Studies suggest that skin thickness (ST) measured with a US-based modality can replace mRSS examination [1, 912]. This is mainly because of the positive correlation between skin stiffness and the mRSS in these studies [1, 11, 1319].

Skin involvement assessed with the mRSS correlates with skin stiffness and thickness. According to personal experience and analyzed studies the authors suggest the use of ultrasound-based techniques, in particular high-frequency ultrasound and shear-wave elastography [9, 10, 13, 14, 1720].
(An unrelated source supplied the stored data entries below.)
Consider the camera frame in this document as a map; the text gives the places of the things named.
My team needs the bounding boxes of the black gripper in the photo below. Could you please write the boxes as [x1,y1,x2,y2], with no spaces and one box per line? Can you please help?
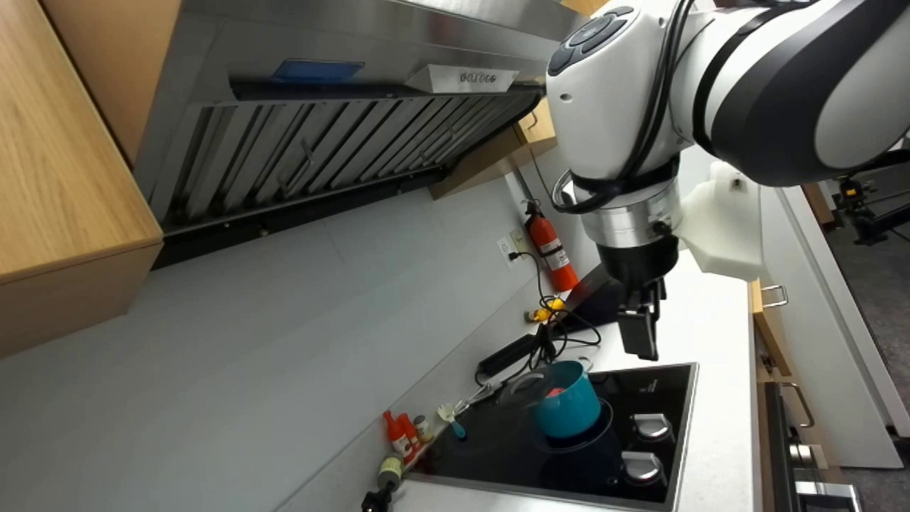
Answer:
[603,233,683,364]

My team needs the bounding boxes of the dark glass pot lid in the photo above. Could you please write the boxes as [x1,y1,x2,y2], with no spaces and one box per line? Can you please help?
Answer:
[497,364,576,414]

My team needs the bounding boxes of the teal cooking pot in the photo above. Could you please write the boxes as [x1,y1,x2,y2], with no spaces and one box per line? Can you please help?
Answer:
[522,360,606,441]

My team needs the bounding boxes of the silver cooktop knob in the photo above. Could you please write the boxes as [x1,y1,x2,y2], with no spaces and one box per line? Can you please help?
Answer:
[629,411,677,446]
[616,446,667,490]

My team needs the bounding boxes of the small yellow object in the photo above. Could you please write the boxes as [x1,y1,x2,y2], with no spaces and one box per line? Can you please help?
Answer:
[525,298,563,327]

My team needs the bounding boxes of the red fire extinguisher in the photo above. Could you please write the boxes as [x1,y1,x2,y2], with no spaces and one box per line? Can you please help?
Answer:
[522,199,582,297]

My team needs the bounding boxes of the wooden base cabinet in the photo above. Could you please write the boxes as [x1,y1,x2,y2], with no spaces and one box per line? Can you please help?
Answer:
[744,273,828,478]

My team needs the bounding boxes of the black power strip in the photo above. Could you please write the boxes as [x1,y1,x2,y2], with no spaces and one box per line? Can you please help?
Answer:
[474,333,556,385]

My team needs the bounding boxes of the black glass cooktop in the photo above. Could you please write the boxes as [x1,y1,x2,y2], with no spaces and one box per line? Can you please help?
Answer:
[416,362,700,512]

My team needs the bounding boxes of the black built-in oven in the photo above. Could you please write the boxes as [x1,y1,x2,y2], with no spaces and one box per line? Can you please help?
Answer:
[762,378,869,512]

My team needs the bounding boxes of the silver oven knob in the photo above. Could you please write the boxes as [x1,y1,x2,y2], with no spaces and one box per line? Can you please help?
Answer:
[784,438,818,466]

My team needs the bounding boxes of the teal utensil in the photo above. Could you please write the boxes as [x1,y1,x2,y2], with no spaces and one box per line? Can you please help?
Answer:
[435,399,474,443]

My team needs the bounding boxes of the black tripod stand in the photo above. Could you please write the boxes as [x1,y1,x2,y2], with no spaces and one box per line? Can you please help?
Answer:
[834,173,910,251]

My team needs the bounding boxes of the red sauce bottle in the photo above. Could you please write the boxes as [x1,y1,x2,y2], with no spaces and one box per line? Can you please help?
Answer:
[381,406,431,470]

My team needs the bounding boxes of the small bottle with yellow label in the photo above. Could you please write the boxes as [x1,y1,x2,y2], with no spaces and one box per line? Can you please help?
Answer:
[359,453,410,512]

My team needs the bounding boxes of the stainless steel range hood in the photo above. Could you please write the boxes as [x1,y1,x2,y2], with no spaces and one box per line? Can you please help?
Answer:
[130,0,570,269]

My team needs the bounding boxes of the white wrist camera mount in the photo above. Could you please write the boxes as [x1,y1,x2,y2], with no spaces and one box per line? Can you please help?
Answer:
[679,160,764,284]

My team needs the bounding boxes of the silver drawer handle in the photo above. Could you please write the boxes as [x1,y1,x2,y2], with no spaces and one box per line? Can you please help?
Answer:
[757,278,789,313]

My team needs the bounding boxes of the silver cabinet door handle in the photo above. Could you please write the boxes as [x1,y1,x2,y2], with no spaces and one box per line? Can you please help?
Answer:
[757,372,818,432]

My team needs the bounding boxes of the small wooden wall cabinet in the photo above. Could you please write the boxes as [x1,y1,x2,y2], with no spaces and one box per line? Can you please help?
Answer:
[430,94,563,202]

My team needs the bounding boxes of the silver oven handle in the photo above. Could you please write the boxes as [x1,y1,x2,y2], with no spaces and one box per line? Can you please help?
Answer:
[792,478,863,512]

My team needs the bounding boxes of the large wooden wall cabinet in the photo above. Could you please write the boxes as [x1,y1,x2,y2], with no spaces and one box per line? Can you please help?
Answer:
[0,0,181,360]

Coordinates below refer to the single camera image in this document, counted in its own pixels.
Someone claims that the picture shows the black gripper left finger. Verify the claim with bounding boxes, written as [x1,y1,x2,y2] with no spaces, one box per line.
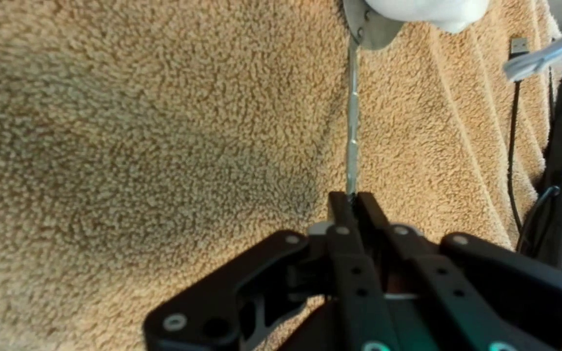
[142,192,404,351]

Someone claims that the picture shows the thin black USB cable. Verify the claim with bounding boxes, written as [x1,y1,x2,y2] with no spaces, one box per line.
[505,36,562,258]

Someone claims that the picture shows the tan terry towel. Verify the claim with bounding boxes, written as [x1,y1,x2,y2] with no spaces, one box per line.
[0,0,562,351]

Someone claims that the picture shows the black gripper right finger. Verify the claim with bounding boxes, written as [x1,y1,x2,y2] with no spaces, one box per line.
[357,192,562,351]

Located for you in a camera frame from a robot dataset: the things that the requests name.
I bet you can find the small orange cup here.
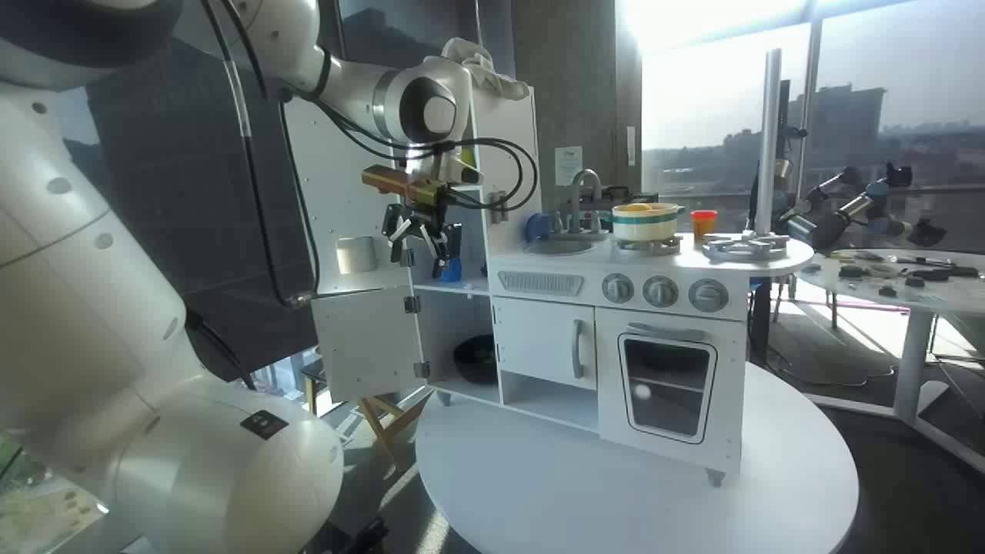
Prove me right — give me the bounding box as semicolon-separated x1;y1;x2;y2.
688;207;724;245

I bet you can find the round white table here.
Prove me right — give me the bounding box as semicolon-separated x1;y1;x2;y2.
411;359;861;554

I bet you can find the grey stove knob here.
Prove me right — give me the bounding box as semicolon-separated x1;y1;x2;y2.
687;276;731;317
639;274;679;312
600;270;636;306

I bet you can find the silver toy faucet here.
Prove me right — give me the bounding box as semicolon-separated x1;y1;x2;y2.
566;167;609;238

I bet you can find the white upright pole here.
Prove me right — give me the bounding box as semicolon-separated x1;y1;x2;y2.
750;46;792;239

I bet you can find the black tool on table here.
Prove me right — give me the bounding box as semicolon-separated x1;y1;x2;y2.
898;261;983;290

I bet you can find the grey pole base plate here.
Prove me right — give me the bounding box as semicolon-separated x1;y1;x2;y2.
700;227;795;267

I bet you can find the black bowl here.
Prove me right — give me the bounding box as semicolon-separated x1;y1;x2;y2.
448;333;500;387

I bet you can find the wooden folding stand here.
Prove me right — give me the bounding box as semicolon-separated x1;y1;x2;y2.
353;390;434;477

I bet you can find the white paper notice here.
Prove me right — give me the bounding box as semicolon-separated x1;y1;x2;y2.
551;142;587;192

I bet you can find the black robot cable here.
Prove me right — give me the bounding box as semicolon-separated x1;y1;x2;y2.
333;102;540;214

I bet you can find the white side table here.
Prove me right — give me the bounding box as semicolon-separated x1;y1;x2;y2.
795;245;985;424

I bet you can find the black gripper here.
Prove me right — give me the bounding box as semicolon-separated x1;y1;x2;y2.
382;188;460;274

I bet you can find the white cupboard door with handle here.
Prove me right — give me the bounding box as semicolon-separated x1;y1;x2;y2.
493;295;600;390

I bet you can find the black camera rig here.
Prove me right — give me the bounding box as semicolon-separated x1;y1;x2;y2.
781;160;918;256

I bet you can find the white oven door with window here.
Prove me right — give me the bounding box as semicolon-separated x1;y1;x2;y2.
593;306;750;477

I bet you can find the grey toy sink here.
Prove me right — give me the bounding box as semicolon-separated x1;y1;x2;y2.
531;232;609;259

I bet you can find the white pot with coloured bands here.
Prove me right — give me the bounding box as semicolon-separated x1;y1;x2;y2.
609;200;687;249

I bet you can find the black backdrop panel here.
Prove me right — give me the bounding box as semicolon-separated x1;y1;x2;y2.
81;36;322;383

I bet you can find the white toy kitchen cabinet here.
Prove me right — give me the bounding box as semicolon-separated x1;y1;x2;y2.
284;71;818;493

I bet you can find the tall white cabinet door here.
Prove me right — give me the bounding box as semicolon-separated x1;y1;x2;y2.
284;95;415;302

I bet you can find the short white cabinet door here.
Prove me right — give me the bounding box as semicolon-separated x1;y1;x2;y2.
307;286;430;402
As many authors have already suggested, HFU allows one to measure dermal thickness and obtain comprehensive imaging of skin layers [9, 10, 13, 14, 1720]. According to Sobolewski et al. [10] and Flower et al. [19] the HFU technique can distinguish skin layers through examination of ST, SWE and echogenicity. Some studies suggest that whole-body mRSS tended to correlate more closely to the finger or hand skin SE than ST among patients with SSc [20].

According to several authors, the mRSS correlated more positively with skin stiffness than with its thickness [1, 8, 9, 13, 15, 17]; therefore, it is important to test both modalities among a larger group of patients. Interestingly, some authors reported a significant correlation between mRSS and US measurements in the phalanx area [14].

The results suggested that only one measurement at the above-mentioned location could potentially replace the mRSS. Such shortening of US-based examination to only one or two locations could possibly provide a cheap and easy method for clinicians. In order to reach an international consensus, the authors argue for the necessity of use of the same protocol among all physicians treating patients with SSc.


High-frequency ultrasonography can potentially surrogate the modified Rodnan skin score. There is a need for a unified examination protocol of ultrasound-based examinations. It is important to test which parameter is better to replace mRSS skin thickness or stiffness.